Inequidades no acesso à assistência médica
Os analistas tentaram controlar alguns fatores de uso de substâncias e disparidade econômica, mas não puderam contabilizar tudo. Muitos indivíduos que se identificam como uma minoria sexual ou de gênero são de baixa renda e desproporcionalmente sem-teto, o que pode resultar em piores resultados de saúde, sugeriu Ahuja.
As desigualdades no acesso à assistência médica também provavelmente contribuem, indicaram os especialistas.
"Não podemos ignorar os fatores do próprio sistema de saúde", disse Ahuja. "Muitos estudos, incluindo o (US Trans Survey), frequentemente revelam que as populações SGM não são sempre levadas a sério pelos profissionais de saúde e a discriminação explícita é comum. Isso resulta em pacientes não aderindo às recomendações e avaliações não serem realizadas, e problemas não serem abordados, o que também pode causar piores resultados."
Promover ativamente rotinas benéficas pode proteger o bem-estar cognitivo, segundo especialistas. Essas práticas incluem manter-se fisicamente ativo, abandonar o tabagismo, colaborar com profissionais de saúde qualificados e controlar o estresse e os desafios de saúde cardíaca.

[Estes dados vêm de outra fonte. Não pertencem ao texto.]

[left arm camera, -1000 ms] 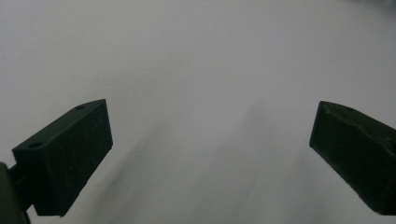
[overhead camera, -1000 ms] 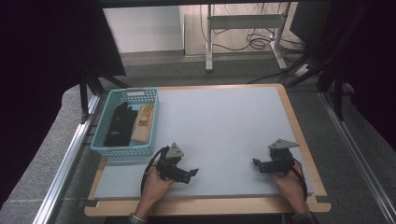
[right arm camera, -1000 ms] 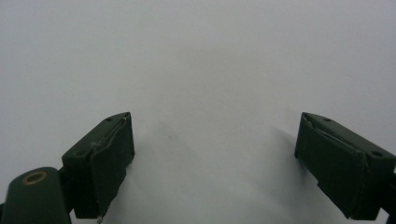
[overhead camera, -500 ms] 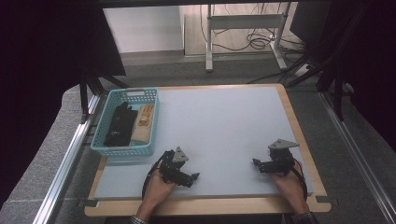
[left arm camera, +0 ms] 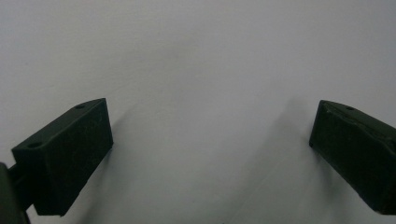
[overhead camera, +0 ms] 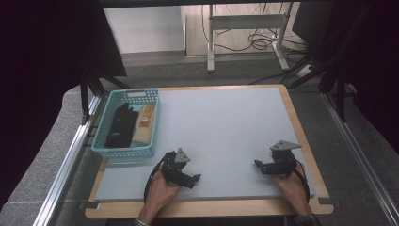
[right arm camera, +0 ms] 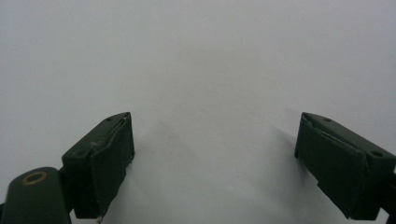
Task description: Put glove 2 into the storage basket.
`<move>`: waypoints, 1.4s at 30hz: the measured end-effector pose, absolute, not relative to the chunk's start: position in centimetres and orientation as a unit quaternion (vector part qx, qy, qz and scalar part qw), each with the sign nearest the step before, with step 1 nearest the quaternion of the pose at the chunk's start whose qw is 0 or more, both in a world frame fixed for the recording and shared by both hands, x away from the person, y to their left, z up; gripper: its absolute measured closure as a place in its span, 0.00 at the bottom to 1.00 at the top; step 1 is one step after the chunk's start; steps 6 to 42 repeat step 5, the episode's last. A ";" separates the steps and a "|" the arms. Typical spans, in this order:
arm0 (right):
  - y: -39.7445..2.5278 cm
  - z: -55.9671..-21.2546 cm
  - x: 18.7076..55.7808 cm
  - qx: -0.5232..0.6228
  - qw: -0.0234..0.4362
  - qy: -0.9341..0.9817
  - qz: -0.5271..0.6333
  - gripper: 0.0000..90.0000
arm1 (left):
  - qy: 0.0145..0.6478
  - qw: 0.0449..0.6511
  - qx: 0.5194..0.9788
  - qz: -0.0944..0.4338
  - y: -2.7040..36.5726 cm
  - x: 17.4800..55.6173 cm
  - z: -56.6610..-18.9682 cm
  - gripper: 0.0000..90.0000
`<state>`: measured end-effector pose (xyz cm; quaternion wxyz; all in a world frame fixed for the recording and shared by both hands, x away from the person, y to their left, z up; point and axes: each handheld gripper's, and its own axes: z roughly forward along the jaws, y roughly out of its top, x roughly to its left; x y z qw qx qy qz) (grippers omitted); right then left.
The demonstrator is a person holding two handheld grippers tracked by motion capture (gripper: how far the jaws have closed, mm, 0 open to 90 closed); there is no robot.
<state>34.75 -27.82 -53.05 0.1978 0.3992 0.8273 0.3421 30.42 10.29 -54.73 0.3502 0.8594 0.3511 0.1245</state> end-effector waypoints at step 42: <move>-27.8 -53.1 34.7 0.399 0.197 0.828 0.342 0.13 | 0.355 0.350 0.858 0.125 10.2 30.4 -54.7 0.00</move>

Além disso, cultivar relacionamentos edificantes e significativos é crucial, especialmente para indivíduos LGBTQ+, que frequentemente dependem de sua família escolhida para apoio, como Manca destacou.
No entanto, especialistas afirmaram que abordar desafios mais amplos, como cuidados de saúde inclusivos e diminuir a discriminação, é vital para avanços duradouros em resultados de saúde e evitar que indivíduos enfrentem esses desafios sozinhos.

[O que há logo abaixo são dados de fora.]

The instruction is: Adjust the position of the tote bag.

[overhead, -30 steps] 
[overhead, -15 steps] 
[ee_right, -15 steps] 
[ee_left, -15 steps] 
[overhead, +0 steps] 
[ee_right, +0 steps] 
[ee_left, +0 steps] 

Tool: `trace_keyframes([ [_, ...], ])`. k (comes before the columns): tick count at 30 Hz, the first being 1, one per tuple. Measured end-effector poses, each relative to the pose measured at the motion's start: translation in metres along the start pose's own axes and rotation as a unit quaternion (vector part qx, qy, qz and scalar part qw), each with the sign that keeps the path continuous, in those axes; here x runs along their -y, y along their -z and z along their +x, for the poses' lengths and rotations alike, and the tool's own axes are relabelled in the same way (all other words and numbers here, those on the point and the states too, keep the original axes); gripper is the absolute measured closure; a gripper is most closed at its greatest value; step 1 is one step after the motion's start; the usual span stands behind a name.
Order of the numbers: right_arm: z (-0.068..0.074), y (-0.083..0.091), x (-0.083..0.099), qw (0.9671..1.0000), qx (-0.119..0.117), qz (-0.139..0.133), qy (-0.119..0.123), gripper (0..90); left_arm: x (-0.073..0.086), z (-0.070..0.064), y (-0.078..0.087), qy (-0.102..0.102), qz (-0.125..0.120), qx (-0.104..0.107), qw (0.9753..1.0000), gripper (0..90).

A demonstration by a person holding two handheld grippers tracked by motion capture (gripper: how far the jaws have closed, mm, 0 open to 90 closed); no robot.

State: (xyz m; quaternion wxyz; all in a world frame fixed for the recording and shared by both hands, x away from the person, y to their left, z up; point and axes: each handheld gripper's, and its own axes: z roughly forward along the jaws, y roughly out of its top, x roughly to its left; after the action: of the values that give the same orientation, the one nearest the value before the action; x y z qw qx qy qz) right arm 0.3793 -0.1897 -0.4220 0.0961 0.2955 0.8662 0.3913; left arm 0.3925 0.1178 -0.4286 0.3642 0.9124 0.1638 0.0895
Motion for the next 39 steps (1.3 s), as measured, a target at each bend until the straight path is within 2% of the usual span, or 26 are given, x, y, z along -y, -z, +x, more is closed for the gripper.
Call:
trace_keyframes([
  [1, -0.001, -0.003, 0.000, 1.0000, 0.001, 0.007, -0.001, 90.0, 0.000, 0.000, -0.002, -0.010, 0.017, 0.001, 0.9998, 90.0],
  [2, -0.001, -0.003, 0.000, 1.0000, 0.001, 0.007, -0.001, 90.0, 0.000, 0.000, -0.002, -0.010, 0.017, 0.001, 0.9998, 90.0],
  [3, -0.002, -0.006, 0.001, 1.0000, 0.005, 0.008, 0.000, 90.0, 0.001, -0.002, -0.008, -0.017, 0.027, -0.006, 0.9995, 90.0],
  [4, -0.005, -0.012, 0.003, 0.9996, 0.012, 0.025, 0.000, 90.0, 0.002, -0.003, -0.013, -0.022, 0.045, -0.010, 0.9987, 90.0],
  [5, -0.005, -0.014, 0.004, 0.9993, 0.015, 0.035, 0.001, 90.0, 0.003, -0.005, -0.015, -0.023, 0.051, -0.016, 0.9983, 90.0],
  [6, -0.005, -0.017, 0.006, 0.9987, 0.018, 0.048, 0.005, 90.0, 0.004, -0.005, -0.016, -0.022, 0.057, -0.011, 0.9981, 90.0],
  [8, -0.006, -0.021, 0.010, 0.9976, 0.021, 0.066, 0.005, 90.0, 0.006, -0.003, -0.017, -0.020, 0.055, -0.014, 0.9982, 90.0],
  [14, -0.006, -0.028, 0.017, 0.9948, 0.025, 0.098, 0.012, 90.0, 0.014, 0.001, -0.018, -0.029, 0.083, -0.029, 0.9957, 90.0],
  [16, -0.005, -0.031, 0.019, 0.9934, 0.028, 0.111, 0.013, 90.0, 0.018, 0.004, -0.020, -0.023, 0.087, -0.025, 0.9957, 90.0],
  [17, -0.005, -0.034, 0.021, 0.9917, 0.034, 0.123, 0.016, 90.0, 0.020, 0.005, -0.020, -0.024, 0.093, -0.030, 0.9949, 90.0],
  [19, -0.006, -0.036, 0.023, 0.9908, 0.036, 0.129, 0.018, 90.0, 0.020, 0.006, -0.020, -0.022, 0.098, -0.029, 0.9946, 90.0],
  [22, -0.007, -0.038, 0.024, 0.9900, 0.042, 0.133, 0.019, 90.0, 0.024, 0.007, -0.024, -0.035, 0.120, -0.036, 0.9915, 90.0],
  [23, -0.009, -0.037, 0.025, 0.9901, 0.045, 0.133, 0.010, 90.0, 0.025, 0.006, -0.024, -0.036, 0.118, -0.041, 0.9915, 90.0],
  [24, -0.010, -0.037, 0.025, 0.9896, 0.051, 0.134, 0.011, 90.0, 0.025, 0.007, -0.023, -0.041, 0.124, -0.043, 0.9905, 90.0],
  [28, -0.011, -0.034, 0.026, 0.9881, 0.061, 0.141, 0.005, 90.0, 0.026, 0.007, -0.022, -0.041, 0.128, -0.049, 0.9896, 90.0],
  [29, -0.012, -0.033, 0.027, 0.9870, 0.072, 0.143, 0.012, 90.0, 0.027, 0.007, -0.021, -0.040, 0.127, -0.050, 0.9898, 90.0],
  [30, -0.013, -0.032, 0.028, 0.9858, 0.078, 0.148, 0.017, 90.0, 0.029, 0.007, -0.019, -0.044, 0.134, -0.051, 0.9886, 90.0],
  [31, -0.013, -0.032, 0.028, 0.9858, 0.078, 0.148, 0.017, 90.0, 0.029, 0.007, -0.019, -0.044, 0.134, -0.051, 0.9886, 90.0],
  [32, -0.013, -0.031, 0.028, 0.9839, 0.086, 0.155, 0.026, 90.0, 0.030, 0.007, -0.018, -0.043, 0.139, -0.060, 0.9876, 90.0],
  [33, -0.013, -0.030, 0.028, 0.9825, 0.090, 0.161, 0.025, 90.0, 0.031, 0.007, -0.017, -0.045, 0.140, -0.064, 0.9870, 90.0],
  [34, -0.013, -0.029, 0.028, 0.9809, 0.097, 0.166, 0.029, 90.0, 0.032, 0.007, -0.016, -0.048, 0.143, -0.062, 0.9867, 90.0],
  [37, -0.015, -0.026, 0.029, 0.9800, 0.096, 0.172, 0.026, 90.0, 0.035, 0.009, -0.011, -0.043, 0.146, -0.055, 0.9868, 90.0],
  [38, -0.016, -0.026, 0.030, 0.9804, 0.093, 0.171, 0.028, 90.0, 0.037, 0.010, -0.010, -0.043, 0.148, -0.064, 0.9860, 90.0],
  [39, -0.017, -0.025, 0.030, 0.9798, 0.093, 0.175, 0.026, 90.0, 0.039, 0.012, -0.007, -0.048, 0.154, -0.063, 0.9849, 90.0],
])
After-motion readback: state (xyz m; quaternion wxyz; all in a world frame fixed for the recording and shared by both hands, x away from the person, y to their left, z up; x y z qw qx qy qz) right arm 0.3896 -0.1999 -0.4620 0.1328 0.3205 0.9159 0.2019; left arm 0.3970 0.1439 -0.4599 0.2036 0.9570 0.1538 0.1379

Diante dos estudos discutidos, promover o bem-estar e priorizar a saúde é fundamental para a comunidade LGBTQ+, devido aos riscos aumentados de condições de saúde mental e problemas de saúde cerebral. Endereçar desigualdades estruturais no acesso à saúde e promover a inclusão pode contribuir significativamente para melhorar os resultados de saúde desse grupo frequentemente negligenciado.